Starting to lean towards Cover Stain on my MDF trim work because I am missing some key details on the whole high build post cat MDF product. Or can you put water borne paint overtop of this stuff?


----------



## straight_lines (Oct 17, 2007)

No way I would use coverstain for mdf. Seriously this stuff dries in 20 minutes and sands to a powder.


Sand really good before you apply the primer and it will be like glass after sanding this surfacer.


----------



## Pete Martin the Painter (Nov 8, 2012)

I have never seen MDF around here. Had to look up what it means. But, just wondering, if I do ever run into it, what is the justification for priming a product that is already primed. In other words, how does a painter justify to a HO the extra expense of priming a product that is already primed.


----------



## Dreamscape Painting (Jun 17, 2012)

It doesn't always come primed, they do have pre-primed casings made out of mdf but they also have it in raw sheets.


----------



## TJ Paint (Jun 18, 2009)

Pete the Painter said:


> I have never seen MDF around here. Had to look up what it means. But, just wondering, if I do ever run into it, what is the justification for priming a product that is already primed. In other words, how does a painter justify to a HO the extra expense of priming a product that is already primed.


I tell them the factory primer cant be trusted because its compatibility with the finish cannot be guarenteed. Further, the quality of finish will be better after a quality prime coat.


----------



## ridesarize (Jun 19, 2012)

Pete the Painter said:


> I have never seen MDF around here. Had to look up what it means. But, just wondering, if I do ever run into it, what is the justification for priming a product that is already primed. In other words, how does a painter justify to a HO the extra expense of priming a product that is already primed.

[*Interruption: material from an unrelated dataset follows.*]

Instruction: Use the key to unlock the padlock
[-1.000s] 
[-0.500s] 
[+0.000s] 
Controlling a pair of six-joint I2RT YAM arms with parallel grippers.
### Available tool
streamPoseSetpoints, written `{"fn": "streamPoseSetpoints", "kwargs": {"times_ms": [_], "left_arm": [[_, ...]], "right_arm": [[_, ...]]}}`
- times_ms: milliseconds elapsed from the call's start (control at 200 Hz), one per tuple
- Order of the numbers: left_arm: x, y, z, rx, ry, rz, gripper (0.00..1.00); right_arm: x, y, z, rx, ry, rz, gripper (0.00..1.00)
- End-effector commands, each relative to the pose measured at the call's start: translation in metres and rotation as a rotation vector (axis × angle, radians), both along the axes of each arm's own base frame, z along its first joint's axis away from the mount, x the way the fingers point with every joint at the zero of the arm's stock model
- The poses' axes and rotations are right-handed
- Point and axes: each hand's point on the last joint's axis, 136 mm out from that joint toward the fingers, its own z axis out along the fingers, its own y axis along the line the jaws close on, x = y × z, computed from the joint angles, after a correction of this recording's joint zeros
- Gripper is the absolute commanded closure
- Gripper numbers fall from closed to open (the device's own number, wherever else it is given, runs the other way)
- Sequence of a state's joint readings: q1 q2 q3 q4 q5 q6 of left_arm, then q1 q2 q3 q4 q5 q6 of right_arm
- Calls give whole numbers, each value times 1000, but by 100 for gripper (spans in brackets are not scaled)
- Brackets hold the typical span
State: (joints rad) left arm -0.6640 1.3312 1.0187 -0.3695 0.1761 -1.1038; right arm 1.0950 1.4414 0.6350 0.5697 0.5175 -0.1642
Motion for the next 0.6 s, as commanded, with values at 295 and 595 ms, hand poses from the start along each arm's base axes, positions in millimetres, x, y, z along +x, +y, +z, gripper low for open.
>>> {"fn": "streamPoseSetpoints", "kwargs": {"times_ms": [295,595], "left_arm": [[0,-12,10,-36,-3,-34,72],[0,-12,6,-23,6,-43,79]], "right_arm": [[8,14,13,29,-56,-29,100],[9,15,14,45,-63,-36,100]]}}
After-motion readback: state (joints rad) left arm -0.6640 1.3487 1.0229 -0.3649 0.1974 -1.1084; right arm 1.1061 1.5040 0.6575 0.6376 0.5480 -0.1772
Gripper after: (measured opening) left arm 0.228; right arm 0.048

Hi Pete, It's not an extra expense, it's mandatory unless someone's doing a diy home. See some people pre-sand mdf nail holes with an orbital or palm sander w/220, to flatten surface (Nails swell mdf) leaving little bits of raw wood, or carpenter rips boards here or there, and makes end cuts which would be raw and porous "wood". Also spackled nail holes and dings, dents, and all caulking need priming. An mdf board looks okay smooth to the untrained eye, but it is very porous sometimes orange peeled and has many imperfections which benefit from that primer and sand back to smooth finish. Sorry for long answer.


----------



## ridesarize (Jun 19, 2012)

Also I sand surface scratches and small imperfections out of factory primer so I don't have to fill them, and I hand sand all edges of all mdf trim with fine sponges, and smooth corners before I prime with the airless. Then sand primer, vacuum and lacquer patch if its a high end job.
My favorite primer for success is lacquer undercoater high build, two coats, hand sand to super smooth finish very easily.. it fills those rough porous end cuts of the mdf too which most alkyds won't.


----------



## Damon T (Nov 22, 2008)

straight_lines said:


> No way I would use coverstain for mdf. Seriously this stuff dries in 20 minutes and sands to a powder. Sand really good before you apply the primer and it will be like glass after sanding this surfacer.


Hey Tommy
Are you going over existing finished cabinets with that product, or are you using a boding primer first? I know I've asked you that before, but couldn't remember. They did a great job on the TDS for that product, speccing out all the different spray equipment settings etc.


----------



## straight_lines (Oct 17, 2007)

Damon T said:


> Hey Tommy
> Are you going over existing finished cabinets with that product, or are you using a boding primer first? I know I've asked you that before, but couldn't remember. They did a great job on the TDS for that product, speccing out all the different spray equipment settings etc.


No I pretty much only use white shellac for priming refinishes now. Still using KA topcoats. I have been using this stuff on new wood for a while now though. 

Being able to stack coats 20 minutes apart is really nice. You can build up the primer really fast and it sands incredibly well.


----------



## Paintdian (Apr 17, 2013)

ridesarize said:


> My favorite primer for success is lacquer undercoater high build, two coats, hand sand to super smooth finish very easily.. it fills those rough porous end cuts of the mdf too which most alkyds won't.


Hey do you need to use lacquer top coat on this high build primer? Or can you use waterborne products??? This is the one thing I am missing with what sounds like a great way to re prime MDF.




straight_lines said:


> Being able to stack coats 20 minutes apart is really nice. You can build up the primer really fast and it sands incredibly well.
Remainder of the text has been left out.